Colorado’s old gold mines could be tapped for water

Colorado’s old gold mines could be tapped for water

Source: Mountain West News
Click here to read the article:

The hunt for more water to sustain the Colorado Front Range development boom has driven metro Denver suppliers to try to tap a new source: defunct mountain gold mines.

Aurora Water officials on Thursday revealed they’re pursuing a $125 million purchase of underground water at the London Mine complex south of Breckenridge. Discharges from that mine for years have contaminated Denver’s and Aurora’s South Park watershed with cancer-causing cadmium and fish-killing zinc.

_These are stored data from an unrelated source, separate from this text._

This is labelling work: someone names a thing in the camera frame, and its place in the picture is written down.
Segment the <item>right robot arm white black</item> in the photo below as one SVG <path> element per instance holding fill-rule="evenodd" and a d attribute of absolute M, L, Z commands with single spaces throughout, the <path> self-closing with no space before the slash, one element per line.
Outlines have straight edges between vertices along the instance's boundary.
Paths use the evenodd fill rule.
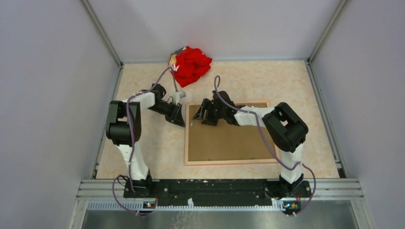
<path fill-rule="evenodd" d="M 212 99 L 205 98 L 192 117 L 204 125 L 216 126 L 223 119 L 230 125 L 265 128 L 280 156 L 279 180 L 266 187 L 266 193 L 276 199 L 311 196 L 308 182 L 304 181 L 301 154 L 309 128 L 285 102 L 275 107 L 254 107 L 235 104 L 225 91 L 214 91 Z"/>

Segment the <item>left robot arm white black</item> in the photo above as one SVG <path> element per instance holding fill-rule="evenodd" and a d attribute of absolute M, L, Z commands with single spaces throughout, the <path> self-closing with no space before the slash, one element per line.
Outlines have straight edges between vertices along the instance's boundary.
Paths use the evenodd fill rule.
<path fill-rule="evenodd" d="M 147 167 L 140 147 L 142 133 L 141 112 L 151 110 L 163 115 L 171 124 L 185 127 L 180 100 L 185 92 L 176 91 L 172 101 L 165 101 L 165 88 L 154 84 L 127 100 L 114 100 L 109 103 L 106 121 L 106 136 L 121 152 L 128 167 L 127 187 L 134 194 L 148 197 L 153 192 L 150 170 Z"/>

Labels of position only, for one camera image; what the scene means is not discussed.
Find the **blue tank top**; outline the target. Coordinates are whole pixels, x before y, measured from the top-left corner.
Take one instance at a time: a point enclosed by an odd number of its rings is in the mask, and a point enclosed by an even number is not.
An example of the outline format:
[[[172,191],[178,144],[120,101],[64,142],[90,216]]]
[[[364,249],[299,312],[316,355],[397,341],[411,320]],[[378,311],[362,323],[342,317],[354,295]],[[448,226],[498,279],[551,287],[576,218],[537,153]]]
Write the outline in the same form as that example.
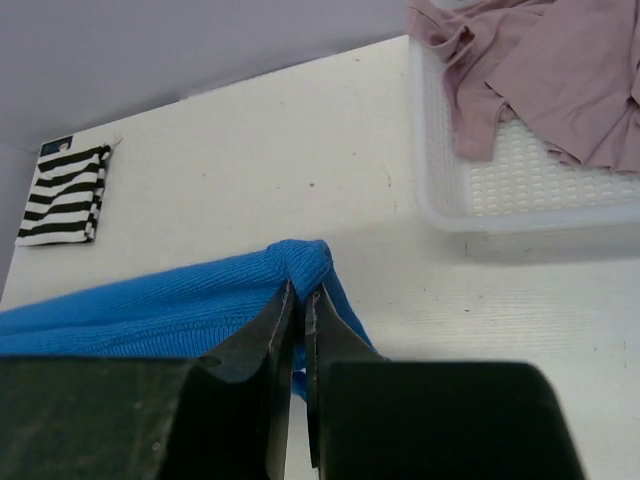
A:
[[[304,305],[325,287],[346,325],[371,342],[322,240],[263,250],[101,285],[1,314],[4,356],[200,357],[251,322],[291,283]]]

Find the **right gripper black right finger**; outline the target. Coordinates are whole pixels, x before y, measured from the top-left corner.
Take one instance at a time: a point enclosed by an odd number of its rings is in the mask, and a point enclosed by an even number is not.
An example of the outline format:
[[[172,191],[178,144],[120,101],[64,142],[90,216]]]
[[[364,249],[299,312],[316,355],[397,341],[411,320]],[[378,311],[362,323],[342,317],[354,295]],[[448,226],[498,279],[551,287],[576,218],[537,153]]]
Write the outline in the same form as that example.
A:
[[[311,465],[321,465],[321,441],[327,428],[323,401],[329,392],[329,369],[341,362],[379,362],[383,357],[338,314],[324,284],[307,300],[305,309],[306,403]]]

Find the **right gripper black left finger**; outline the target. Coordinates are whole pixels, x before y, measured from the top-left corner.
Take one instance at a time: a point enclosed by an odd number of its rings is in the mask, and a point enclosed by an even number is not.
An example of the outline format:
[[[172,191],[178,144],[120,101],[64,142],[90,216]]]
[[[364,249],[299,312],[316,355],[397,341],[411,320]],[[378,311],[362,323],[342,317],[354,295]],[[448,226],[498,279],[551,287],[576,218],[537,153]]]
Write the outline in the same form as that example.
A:
[[[216,479],[282,479],[295,340],[295,289],[283,283],[259,314],[199,359],[213,378]]]

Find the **black white striped tank top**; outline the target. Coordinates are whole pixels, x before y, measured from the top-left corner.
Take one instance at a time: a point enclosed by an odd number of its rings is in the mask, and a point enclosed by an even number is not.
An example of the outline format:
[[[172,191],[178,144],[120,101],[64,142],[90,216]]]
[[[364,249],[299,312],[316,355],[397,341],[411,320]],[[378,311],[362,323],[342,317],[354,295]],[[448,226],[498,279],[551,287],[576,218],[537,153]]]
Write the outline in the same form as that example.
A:
[[[93,242],[112,153],[111,145],[101,144],[40,158],[15,245]]]

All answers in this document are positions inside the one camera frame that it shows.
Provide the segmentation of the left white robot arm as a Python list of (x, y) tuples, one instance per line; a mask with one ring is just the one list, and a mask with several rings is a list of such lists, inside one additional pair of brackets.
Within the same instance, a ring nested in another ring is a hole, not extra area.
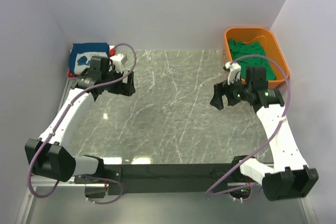
[(131, 96), (135, 93), (133, 70), (120, 72), (119, 62), (107, 57), (94, 56), (90, 66), (75, 80), (68, 98), (51, 125), (38, 139), (29, 139), (25, 152), (31, 174), (61, 182), (72, 176), (104, 173), (104, 163), (99, 157), (72, 156), (67, 147), (79, 122), (104, 91)]

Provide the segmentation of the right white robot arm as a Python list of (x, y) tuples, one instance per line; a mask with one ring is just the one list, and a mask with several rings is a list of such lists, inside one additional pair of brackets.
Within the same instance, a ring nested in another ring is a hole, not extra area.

The deal, if Aurora council members approve it, would give Aurora up to 5,400 acre-feet of fresh water — enough for 30,000 new residents. Aurora Water would pump the water up from an underground reservoir that holds 100,000 acre-feet of water beneath the mine, perched along the Continental Divide, using two 1,000-feet-deep stainless steel wells.

Utility officials reckon that, by lowering the clean water in that reservoir and preventing it from reaching exposed rock in mine tunnels, which creates a sulfuric acid mix that leaches out cadmium and zinc, Aurora could prevent further degradation of streams and fish life.

“We definitely, for future growth, need to acquire water,” Aurora Water director Marshall Brown said Thursday in a Denver Post interview with his team and owners of the mine.

“This is innovative. It is a water supply that historically has not been tapped by water suppliers. The easier supplies are gone. We are left with more difficult supplies,” Brown said.

“It’s an opportunity to take advantage of an available supply — a win-win both for the municipality and for the environment.”